Tal ejercicio chapucero se repite una y otra vez cuando el film se esfuerza por traducir la ostensible transacción de las pinturas entre la prepotencia de la naturaleza, la dignidad de los campesinos y putas y la sensibilidad de van Gogh; y lo mismo sucede cuando Schnabel desea extender la experiencia psíquica del pintor valiéndose de planos subjetivos enrarecidos que son a menudo antojadizos y mentados como movimientos salvajes de la conciencia del protagonista. La cámara pretende encuadrar el viento, cuyo sonido estremece a van Gogh, y Schnabel introduce acordes sostenidos de un piano omnipresente, sin privarse de alguna pirueta en el registro y del empleo de algún filtro. Subrayarlo todo es una tara. He aquí un concepto de arte propio de un pretendido cine de calidad que tiene a sus partisanos a lo largo y ancho del mundo. A esta praxis formal, además, se la refuerza con algunos diálogos donde se explica el trasfondo teórico de la búsqueda estética de van Gogh y por consiguiente el deseo de que el film esté impregnado de esas mismas inquisiciones.

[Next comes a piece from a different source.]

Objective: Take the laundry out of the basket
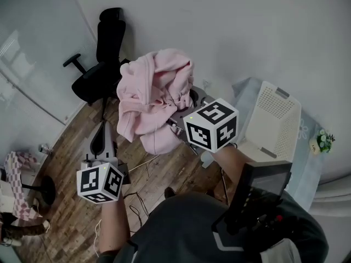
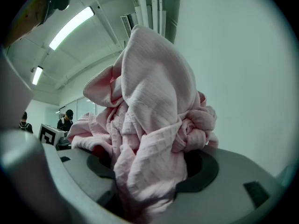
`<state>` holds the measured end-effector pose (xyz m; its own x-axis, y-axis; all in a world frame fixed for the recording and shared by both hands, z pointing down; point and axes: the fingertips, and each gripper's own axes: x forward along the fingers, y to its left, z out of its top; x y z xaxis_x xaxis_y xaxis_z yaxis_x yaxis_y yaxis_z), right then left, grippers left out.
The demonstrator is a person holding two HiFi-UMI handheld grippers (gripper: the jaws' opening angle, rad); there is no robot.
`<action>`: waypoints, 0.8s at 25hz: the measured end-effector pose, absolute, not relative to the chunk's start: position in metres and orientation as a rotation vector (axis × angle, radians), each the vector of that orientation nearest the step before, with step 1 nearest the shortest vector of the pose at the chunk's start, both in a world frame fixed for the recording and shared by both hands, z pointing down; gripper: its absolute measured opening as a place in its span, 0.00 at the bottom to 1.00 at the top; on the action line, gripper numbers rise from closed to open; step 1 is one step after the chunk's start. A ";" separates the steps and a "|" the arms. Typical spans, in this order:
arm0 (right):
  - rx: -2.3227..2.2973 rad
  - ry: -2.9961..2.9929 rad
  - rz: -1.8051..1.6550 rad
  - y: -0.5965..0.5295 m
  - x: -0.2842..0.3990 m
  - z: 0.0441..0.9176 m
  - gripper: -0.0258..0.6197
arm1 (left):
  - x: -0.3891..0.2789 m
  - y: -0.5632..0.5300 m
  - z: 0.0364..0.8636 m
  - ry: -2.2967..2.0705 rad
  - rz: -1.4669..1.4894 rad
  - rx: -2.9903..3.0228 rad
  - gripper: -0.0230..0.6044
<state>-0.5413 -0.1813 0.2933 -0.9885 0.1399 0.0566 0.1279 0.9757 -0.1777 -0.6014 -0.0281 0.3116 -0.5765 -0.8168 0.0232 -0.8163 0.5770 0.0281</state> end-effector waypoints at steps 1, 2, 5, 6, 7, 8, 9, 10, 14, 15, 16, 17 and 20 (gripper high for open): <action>-0.210 -3.048 0.269 -0.182 -0.543 0.296 0.56 | -0.604 -0.029 0.314 -2.754 -0.027 1.419 0.05; -0.208 -3.043 0.272 -0.182 -0.545 0.299 0.56 | -0.606 -0.029 0.317 -2.747 -0.032 1.409 0.05; -0.186 -3.023 0.297 -0.184 -0.546 0.306 0.57 | -0.609 -0.026 0.319 -2.740 -0.040 1.387 0.05; -0.178 -3.018 0.299 -0.184 -0.546 0.307 0.57 | -0.611 -0.025 0.318 -2.741 -0.042 1.382 0.05; -0.172 -3.013 0.294 -0.185 -0.546 0.309 0.57 | -0.612 -0.025 0.317 -2.741 -0.042 1.380 0.05; -0.168 -3.011 0.284 -0.185 -0.546 0.309 0.57 | -0.613 -0.026 0.317 -2.741 -0.041 1.381 0.05; -0.164 -3.009 0.274 -0.186 -0.546 0.310 0.57 | -0.614 -0.027 0.316 -2.739 -0.039 1.384 0.05; -0.160 -3.008 0.268 -0.186 -0.546 0.310 0.57 | -0.614 -0.029 0.316 -2.736 -0.037 1.387 0.05; -0.148 -3.007 0.282 -0.187 -0.546 0.311 0.57 | -0.616 -0.032 0.317 -2.721 -0.040 1.398 0.05; -0.144 -3.007 0.281 -0.187 -0.546 0.311 0.57 | -0.616 -0.033 0.318 -2.719 -0.041 1.401 0.05; -0.140 -3.007 0.277 -0.187 -0.545 0.311 0.57 | -0.617 -0.033 0.318 -2.717 -0.042 1.403 0.05; -0.137 -3.007 0.270 -0.187 -0.546 0.311 0.57 | -0.617 -0.034 0.318 -2.717 -0.043 1.405 0.05; -0.128 -3.006 0.243 -0.188 -0.545 0.309 0.57 | -0.618 -0.037 0.316 -2.712 -0.047 1.411 0.05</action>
<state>-0.5448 -0.1877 0.3095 -0.9888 0.0943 0.1158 0.0745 0.9835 -0.1647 -0.6175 -0.0367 0.3161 -0.5711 -0.8187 0.0602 -0.8161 0.5741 0.0661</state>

La decantación contemporánea de lo sublime colinda con lo ridículo. Las versiones más irrisorias son aquellas que se pueden aún constatar en la sala de espera de un consultorio odontológico donde un atardecer “sublime” viene acompañado por una cita de Tagore. En el cine de autor respetable, siempre perezoso y concesivo, hay una escuela que Schnabel representa muy bien entre sus contemporáneos, para la cual la belleza se asocia a un particular modo de exaltación de lo ya codificado como bello, cuya función es decorativa del sentido común. Es como si todo el film de Schnabel hubiera sido concebido por una aplicación llamada “van Gogh teológico”, en la que el cineasta se siente cómodo para contar, paradójicamente, la historia de un hombre que jamás llegó a hacer las paces con la hipocresía y el diletantismo del mundo de las artes.
*Esta crítica fue publicada en Revista Ñ en el mes de marzo 2019.